Auch LDP-Grossrat André Auderset (55) war letzte Woche unter den Einkaufstouristen. Er habe im Marktkauf in Weil am Rhein ein «alkoholfreies Weizenbier einer Sorte gekauft, die in der Schweiz nicht angeboten wird», sagt er zu SonntagsBlick. Er versuche, in der Schweiz einzukaufen und das lokale Gewerbe zu unterstützen: «Nach Deutschland gehe ich hauptsächlich für Produkte, die es in der Schweiz nicht gibt.»

Es könne aber auch vorkommen, dass er zu später Stunde noch etwas benötige. «In Deutschland kann ich an sechs Tagen pro Woche bis 22 Uhr einkaufen.» Auch in Basel brauche es längere Öffnungszeiten, wenn die Geschäfte dort mit Deutschland konkurrieren wollen.

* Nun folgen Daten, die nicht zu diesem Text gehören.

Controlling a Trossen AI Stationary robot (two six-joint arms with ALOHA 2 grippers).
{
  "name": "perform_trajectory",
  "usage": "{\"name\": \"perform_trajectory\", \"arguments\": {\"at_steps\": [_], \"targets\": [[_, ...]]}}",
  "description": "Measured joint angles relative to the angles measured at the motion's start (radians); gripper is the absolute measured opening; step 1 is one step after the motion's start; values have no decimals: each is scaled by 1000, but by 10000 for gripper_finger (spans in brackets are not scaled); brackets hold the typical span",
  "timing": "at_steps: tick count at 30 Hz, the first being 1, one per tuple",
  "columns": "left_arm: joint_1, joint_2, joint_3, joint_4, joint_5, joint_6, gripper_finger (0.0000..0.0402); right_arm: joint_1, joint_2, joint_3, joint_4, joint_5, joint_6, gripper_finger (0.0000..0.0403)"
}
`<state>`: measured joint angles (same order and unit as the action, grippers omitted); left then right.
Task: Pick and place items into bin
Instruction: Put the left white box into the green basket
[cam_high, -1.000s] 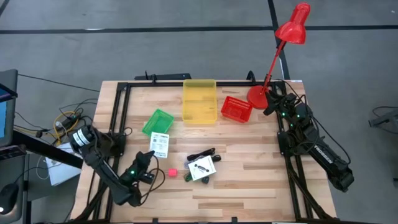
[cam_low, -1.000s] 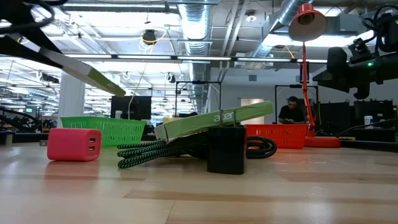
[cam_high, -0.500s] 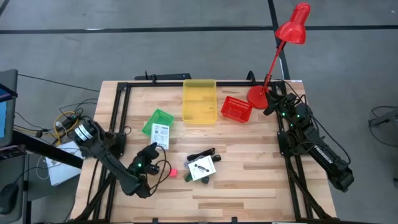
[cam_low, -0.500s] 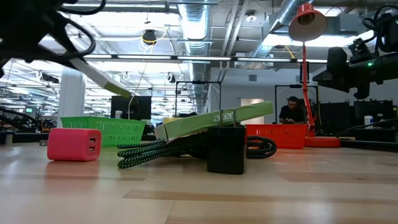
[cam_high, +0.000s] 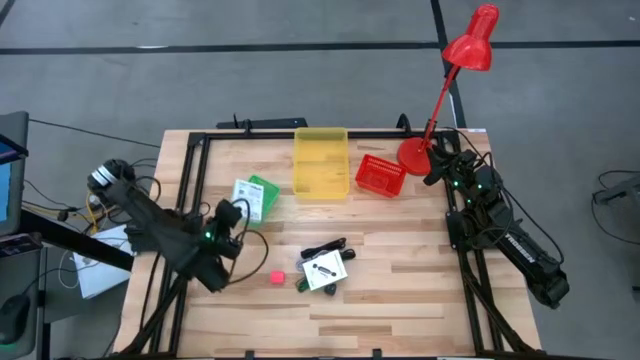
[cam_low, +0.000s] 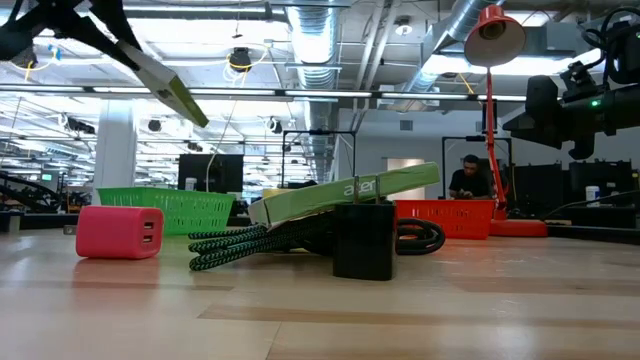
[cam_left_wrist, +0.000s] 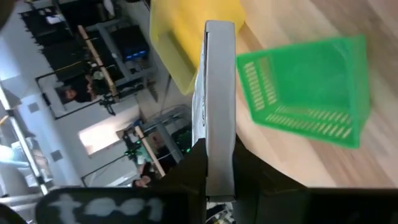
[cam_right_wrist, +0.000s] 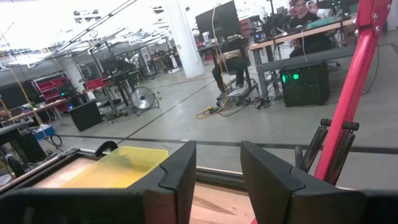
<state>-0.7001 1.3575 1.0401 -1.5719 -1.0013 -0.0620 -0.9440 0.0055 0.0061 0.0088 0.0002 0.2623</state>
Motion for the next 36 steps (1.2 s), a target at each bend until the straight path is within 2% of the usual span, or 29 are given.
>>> {"name": "perform_trajectory", "arguments": {"at_steps": [4, 10, 14, 25, 36], "targets": [[59, -50, 0, 0, 0, 102, 27, 0, 0, 0, 0, 0, 0, 121], [143, -58, 0, 0, -6, 242, 25, 0, 0, 0, 0, 0, 0, 121], [162, -58, -33, 1, -52, 343, 25, 0, 0, 0, 0, 0, 0, 121], [140, -58, -216, 7, -57, 427, 25, 0, 0, 0, 0, 0, 0, 121], [88, -58, -320, 180, -40, 613, 26, 0, 0, 0, 0, 0, 0, 121]]}}
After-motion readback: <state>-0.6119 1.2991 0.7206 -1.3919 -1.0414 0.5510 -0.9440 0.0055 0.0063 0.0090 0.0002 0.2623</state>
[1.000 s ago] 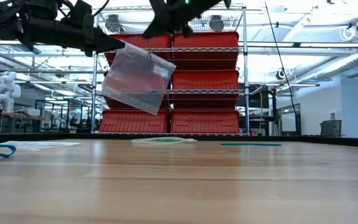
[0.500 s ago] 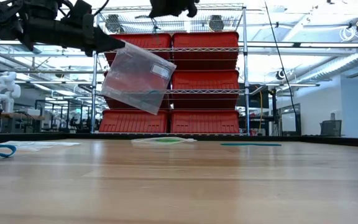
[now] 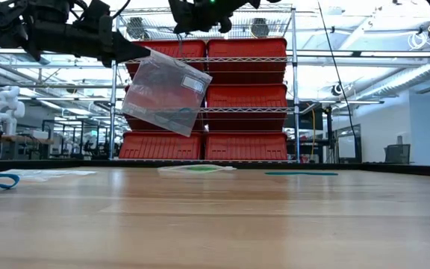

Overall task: Sort rubber bands
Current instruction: Put the top blue rubber band into the transparent zip bag

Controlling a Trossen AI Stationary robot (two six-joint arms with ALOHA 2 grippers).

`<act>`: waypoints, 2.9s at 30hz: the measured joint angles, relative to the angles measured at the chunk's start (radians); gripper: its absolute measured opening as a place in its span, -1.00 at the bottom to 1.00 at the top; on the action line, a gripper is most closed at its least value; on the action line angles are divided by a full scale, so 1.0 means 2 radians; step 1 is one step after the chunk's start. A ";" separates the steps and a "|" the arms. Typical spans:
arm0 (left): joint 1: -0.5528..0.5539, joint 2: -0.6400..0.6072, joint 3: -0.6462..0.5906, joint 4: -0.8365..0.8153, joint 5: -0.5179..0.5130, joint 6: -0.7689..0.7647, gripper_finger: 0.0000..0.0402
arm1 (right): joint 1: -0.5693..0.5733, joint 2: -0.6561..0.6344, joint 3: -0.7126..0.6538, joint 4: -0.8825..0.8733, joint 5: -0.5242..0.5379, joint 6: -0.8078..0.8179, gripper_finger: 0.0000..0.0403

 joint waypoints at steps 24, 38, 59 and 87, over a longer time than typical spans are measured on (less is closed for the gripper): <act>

Das sieht auch Bundesrat Schneider-Ammann so. «Wir wollen in der Schweiz möglichst viele  Jobs erhalten, die Wertschöpfung hier behalten.» Dazu könne jeder  mit seinem Einkauf beitragen. Die Politik müsse die Rahmenbedingungen verbessern. «Zum Beispiel mit dem Gesetz zu den Ladenöffnungszeiten und einer Senkung der Kosten. Dann sinken auch die Preise in der Schweiz.»

SP sorgt sich ums Tessin

«Das Tessin ist aktuell gleich vierfach betroffen», sagt SP-Chef Christian Levrat (54): «Im Tourismus, bei Exportfirmen, durch Einkaufstourismus – und durch italienische Gewerbler, die über die Grenze kommen und nun noch billiger sind.» Levrat fordert, dass Wirtschaftsminister Schneider-Ammann «gesonderte Hilfsmassnahmen fürs Tessin aufgleist» – etwa die Erleichterung der Kurzarbeit.

«Das Tessin ist aktuell gleich vierfach betroffen», sagt SP-Chef Christian Levrat (54): «Im Tourismus, bei Exportfirmen, durch Einkaufstourismus – und durch italienische Gewerbler, die über die Grenze kommen und nun noch billiger sind.» Levrat fordert, dass Wirtschaftsminister Schneider-Ammann «gesonderte Hilfsmassnahmen fürs Tessin aufgleist» – etwa die Erleichterung der Kurzarbeit.